**What you have to do**
Retype, exactly as they appear below, the lines between the line holding "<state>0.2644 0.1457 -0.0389" and the line holding "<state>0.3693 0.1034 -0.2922", both ends included.

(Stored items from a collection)
'''

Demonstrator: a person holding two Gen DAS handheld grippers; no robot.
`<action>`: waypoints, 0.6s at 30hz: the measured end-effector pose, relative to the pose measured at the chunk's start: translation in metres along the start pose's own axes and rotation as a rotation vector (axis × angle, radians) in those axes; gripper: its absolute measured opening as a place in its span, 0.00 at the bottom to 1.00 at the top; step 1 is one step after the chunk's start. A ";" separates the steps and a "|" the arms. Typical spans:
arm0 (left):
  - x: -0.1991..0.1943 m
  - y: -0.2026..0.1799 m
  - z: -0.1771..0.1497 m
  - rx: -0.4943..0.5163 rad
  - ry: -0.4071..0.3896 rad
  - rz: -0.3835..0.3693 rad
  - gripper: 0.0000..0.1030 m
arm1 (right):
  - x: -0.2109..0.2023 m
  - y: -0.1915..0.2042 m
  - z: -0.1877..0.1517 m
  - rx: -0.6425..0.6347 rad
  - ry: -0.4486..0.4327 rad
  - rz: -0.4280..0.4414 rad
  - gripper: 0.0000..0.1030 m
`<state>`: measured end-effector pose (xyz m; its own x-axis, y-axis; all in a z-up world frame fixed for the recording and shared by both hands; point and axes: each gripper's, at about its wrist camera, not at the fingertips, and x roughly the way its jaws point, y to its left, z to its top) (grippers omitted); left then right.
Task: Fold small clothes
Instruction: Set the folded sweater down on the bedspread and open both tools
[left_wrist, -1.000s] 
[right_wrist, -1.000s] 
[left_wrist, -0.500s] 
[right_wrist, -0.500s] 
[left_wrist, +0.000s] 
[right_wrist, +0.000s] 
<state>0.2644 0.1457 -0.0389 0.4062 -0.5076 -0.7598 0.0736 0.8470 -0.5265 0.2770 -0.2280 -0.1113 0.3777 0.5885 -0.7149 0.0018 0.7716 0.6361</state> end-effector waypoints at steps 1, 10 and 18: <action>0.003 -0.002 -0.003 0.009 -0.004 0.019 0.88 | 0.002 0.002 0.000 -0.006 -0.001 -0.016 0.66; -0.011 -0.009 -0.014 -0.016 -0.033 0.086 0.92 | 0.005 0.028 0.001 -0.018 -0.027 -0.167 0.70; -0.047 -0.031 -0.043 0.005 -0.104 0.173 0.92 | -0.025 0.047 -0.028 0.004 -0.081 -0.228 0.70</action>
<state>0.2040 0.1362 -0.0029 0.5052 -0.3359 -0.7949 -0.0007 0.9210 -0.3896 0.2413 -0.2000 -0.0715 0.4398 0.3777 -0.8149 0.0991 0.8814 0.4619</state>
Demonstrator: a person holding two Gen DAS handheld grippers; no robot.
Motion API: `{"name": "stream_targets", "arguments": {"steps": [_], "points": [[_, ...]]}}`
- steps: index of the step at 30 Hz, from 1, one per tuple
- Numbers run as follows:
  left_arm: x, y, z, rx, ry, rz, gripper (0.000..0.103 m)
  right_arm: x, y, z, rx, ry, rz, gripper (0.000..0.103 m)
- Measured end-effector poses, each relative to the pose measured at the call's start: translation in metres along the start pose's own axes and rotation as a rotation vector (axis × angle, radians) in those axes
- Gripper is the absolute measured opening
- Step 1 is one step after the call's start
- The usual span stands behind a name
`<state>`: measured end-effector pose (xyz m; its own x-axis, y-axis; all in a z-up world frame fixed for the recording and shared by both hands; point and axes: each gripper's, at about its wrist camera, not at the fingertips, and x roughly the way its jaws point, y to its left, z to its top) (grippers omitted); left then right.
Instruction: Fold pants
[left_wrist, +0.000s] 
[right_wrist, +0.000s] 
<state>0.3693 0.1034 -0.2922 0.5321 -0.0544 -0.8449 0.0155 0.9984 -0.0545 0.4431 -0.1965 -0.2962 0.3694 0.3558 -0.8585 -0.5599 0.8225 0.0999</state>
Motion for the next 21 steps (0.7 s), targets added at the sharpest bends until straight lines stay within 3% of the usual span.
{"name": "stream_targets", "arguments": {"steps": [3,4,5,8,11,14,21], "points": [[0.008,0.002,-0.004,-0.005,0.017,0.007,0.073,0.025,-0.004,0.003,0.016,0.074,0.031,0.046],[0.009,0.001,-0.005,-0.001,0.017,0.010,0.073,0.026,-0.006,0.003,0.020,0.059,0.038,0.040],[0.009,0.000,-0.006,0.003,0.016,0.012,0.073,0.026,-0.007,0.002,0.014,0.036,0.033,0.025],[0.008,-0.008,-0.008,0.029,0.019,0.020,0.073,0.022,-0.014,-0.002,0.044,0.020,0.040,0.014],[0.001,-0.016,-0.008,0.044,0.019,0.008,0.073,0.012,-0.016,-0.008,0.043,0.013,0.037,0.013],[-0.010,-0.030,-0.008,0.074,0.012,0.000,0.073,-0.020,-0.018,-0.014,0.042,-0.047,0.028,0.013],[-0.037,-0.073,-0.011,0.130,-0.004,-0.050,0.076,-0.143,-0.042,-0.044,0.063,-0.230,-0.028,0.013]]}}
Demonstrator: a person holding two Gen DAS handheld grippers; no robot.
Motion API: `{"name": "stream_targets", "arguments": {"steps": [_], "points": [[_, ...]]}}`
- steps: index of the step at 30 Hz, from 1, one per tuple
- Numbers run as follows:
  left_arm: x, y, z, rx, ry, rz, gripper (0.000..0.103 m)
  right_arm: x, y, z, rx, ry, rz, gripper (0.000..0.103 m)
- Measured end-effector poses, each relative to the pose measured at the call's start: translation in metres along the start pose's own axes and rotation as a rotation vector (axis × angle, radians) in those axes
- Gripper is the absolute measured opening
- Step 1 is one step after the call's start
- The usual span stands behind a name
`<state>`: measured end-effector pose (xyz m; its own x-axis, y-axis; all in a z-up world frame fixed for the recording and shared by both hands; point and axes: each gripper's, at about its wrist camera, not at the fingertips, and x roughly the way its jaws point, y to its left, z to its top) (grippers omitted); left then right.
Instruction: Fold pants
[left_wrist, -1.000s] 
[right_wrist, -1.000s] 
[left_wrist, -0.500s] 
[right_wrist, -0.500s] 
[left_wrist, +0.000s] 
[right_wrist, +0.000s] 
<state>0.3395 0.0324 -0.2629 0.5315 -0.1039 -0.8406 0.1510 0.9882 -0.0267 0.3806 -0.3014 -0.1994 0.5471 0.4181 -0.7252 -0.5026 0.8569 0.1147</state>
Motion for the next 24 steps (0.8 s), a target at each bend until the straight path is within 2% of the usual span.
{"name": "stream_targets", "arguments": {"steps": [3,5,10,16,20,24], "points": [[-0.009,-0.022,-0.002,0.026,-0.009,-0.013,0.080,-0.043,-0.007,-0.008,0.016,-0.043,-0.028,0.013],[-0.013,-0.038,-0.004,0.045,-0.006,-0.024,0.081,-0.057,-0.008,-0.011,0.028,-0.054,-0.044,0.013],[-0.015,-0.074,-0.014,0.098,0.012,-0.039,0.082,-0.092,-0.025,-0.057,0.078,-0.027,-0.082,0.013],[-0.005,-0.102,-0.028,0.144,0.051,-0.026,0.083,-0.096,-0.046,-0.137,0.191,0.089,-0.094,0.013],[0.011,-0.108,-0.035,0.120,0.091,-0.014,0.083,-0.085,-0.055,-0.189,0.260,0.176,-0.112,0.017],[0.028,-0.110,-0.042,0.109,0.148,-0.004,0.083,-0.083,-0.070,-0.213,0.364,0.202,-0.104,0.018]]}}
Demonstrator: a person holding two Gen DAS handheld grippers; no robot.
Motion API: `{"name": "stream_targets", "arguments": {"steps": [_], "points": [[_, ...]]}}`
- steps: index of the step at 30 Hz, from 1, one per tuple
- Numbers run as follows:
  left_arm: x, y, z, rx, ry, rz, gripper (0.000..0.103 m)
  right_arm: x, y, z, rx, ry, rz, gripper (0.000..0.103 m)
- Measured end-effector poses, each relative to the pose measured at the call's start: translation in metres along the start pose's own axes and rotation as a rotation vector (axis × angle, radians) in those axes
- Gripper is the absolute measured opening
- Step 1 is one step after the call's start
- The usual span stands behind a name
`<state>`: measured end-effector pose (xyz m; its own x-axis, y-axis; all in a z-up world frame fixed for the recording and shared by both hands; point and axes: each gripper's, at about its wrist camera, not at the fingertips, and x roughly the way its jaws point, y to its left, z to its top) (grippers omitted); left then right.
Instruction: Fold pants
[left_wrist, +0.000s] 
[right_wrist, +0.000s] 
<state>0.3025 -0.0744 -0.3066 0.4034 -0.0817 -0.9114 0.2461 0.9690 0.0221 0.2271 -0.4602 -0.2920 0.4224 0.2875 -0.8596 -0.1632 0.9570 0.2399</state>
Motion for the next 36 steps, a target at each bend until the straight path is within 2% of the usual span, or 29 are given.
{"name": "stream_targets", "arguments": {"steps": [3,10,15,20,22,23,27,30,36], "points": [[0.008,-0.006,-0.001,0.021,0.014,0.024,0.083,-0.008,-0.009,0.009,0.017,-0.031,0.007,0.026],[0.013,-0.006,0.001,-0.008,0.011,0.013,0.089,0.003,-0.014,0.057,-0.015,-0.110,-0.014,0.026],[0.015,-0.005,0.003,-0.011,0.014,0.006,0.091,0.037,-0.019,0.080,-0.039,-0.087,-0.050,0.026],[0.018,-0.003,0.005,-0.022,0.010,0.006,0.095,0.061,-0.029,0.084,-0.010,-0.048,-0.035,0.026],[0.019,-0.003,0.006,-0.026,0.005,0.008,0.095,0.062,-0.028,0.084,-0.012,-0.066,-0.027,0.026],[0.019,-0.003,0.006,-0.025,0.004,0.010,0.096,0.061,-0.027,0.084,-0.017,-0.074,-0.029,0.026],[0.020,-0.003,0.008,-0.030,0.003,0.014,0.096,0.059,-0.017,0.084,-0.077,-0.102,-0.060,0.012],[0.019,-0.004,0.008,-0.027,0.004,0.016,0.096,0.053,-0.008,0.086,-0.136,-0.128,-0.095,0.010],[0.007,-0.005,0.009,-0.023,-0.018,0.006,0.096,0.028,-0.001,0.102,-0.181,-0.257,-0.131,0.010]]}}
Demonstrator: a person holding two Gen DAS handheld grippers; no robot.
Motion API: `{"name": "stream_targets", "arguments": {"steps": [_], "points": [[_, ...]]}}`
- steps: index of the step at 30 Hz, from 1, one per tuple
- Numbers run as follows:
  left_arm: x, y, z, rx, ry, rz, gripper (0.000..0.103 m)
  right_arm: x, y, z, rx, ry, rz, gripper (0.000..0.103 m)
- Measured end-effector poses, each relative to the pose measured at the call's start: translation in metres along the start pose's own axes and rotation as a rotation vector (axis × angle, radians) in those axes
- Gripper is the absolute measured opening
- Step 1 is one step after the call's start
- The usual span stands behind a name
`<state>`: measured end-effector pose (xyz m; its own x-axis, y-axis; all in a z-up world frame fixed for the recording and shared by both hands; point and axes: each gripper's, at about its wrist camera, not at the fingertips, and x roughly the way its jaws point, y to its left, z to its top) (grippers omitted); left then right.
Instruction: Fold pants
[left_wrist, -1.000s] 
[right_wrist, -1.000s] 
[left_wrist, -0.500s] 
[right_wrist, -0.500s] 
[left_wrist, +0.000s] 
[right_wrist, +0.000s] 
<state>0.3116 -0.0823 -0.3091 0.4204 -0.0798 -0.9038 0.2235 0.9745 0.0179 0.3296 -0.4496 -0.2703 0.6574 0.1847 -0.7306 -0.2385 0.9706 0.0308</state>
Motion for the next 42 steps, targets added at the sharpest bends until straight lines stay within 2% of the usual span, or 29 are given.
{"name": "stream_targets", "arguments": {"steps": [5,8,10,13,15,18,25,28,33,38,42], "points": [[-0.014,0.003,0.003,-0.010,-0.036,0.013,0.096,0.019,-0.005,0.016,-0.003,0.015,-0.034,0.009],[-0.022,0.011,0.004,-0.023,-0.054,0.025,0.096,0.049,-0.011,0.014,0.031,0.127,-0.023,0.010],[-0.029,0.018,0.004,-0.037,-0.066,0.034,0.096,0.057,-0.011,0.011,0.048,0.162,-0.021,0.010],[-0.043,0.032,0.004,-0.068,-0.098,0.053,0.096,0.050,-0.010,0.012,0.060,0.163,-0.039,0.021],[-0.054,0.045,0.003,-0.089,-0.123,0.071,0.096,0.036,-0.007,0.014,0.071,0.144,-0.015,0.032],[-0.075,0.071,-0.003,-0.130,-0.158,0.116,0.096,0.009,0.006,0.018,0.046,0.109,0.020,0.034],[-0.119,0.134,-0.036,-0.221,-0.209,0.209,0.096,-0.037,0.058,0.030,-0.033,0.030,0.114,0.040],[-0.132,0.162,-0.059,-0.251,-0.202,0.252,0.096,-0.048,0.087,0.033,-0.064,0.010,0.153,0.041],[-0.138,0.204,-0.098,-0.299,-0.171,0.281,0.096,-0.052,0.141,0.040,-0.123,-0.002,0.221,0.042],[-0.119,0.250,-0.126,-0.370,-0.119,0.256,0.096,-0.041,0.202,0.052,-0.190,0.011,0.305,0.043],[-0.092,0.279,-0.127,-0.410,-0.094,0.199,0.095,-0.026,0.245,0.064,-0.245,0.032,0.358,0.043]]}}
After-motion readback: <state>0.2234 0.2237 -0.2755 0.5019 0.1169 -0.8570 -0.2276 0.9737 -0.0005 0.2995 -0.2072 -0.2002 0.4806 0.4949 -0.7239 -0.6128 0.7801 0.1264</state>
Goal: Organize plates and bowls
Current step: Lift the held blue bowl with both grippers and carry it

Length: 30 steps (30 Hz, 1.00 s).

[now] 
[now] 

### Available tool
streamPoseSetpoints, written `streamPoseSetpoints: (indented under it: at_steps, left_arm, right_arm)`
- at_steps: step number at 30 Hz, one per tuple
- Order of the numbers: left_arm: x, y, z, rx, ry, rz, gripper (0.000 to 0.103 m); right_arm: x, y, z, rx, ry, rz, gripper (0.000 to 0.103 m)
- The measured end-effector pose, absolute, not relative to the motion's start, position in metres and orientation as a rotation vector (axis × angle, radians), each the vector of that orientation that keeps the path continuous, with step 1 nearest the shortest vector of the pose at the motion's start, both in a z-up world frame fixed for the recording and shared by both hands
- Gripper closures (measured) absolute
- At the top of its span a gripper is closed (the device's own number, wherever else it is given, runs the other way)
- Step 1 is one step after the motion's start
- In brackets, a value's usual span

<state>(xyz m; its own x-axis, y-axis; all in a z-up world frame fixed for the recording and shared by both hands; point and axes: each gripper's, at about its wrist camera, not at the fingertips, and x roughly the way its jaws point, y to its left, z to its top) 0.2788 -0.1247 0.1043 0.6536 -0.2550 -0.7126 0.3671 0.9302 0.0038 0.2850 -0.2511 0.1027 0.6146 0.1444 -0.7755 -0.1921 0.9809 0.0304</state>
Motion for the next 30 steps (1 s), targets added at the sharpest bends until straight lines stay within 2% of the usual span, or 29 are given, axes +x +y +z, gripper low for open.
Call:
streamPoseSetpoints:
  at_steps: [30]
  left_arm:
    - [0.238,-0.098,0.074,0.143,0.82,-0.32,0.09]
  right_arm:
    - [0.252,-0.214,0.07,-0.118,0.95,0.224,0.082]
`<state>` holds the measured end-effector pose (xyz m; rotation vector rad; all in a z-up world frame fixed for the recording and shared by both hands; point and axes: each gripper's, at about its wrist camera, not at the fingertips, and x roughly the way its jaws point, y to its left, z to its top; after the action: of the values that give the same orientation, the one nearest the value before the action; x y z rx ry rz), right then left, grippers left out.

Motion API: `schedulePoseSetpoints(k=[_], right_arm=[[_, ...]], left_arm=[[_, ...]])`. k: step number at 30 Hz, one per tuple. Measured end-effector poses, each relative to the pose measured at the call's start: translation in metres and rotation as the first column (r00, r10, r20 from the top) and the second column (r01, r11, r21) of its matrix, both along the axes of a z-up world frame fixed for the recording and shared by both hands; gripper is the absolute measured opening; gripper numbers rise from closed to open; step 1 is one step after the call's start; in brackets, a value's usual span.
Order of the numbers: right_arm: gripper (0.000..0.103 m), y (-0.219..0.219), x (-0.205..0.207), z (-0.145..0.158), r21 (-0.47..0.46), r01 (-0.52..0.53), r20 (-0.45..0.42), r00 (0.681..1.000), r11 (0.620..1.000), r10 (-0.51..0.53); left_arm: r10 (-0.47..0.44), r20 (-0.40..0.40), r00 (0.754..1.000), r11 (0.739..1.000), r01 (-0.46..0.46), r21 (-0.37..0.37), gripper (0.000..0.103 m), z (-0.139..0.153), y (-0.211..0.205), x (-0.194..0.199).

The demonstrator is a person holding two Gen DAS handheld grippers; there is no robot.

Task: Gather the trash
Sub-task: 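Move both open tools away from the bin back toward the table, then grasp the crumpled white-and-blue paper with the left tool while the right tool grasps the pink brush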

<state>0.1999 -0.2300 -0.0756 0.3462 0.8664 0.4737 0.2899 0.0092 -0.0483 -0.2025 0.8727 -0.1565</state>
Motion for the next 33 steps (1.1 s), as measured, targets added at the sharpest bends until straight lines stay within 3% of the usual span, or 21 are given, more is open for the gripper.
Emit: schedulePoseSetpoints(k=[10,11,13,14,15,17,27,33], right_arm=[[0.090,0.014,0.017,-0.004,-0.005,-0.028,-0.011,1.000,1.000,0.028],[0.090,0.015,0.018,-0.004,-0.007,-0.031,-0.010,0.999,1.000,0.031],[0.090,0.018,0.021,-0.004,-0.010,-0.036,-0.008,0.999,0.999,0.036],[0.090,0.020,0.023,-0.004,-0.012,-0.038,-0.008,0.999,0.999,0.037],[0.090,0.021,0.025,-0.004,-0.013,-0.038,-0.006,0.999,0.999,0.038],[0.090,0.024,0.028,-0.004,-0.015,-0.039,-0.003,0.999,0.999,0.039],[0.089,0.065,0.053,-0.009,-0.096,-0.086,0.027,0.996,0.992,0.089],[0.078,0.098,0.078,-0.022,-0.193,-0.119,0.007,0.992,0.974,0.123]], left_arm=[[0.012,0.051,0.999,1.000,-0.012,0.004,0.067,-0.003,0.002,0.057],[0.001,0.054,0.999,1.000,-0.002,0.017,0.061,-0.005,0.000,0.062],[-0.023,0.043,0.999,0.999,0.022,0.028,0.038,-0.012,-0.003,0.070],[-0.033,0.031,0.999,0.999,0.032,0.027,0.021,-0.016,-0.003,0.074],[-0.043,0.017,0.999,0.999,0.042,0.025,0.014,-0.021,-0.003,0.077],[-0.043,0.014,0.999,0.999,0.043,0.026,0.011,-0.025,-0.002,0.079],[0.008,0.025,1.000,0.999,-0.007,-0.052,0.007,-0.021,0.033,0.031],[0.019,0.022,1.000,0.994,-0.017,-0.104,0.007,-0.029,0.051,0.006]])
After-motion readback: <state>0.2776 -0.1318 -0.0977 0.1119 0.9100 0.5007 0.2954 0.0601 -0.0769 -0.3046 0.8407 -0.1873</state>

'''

**Written solution**
<state>0.2644 0.1457 -0.0389 0.4062 -0.5076 -0.7598 0.0736 0.8470 -0.5265 0.2770 -0.2280 -0.1113 0.3777 0.5885 -0.7149 0.0018 0.7716 0.6361</state> end-effector waypoints at steps 1, 10 and 18: <action>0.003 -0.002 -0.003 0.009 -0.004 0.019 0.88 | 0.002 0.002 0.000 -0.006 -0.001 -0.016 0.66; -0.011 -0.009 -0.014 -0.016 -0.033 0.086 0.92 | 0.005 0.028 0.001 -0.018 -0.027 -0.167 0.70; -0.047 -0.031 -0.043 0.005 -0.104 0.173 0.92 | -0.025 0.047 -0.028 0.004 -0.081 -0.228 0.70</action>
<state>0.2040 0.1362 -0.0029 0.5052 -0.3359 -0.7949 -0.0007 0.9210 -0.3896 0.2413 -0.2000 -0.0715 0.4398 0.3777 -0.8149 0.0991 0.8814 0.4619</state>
Demonstrator: a person holding two Gen DAS handheld grippers; no robot.
Motion API: `{"name": "stream_targets", "arguments": {"steps": [_], "points": [[_, ...]]}}`
- steps: index of the step at 30 Hz, from 1, one per tuple
- Numbers run as follows:
  left_arm: x, y, z, rx, ry, rz, gripper (0.000..0.103 m)
  right_arm: x, y, z, rx, ry, rz, gripper (0.000..0.103 m)
- Measured end-effector poses, each relative to the pose measured at the call's start: translation in metres along the start pose's own axes and rotation as a rotation vector (axis × angle, radians) in those axes
- Gripper is the absolute measured opening
- Step 1 is one step after the call's start
- The usual span stands behind a name
`<state>`: measured end-effector pose (xyz m; its own x-axis, y-axis; all in a z-up world frame fixed for the recording and shared by both hands; point and axes: each gripper's, at about its wrist camera, not at the fingertips, and x roughly the way its jaws point, y to its left, z to its top) (grippers omitted); left then right.
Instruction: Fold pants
[left_wrist, +0.000s] 
[right_wrist, +0.000s] 
<state>0.3693 0.1034 -0.2922 0.5321 -0.0544 -0.8449 0.0155 0.9984 -0.0545 0.4431 -0.1965 -0.2962 0.3694 0.3558 -0.8585 -0.5599 0.8225 0.0999</state>

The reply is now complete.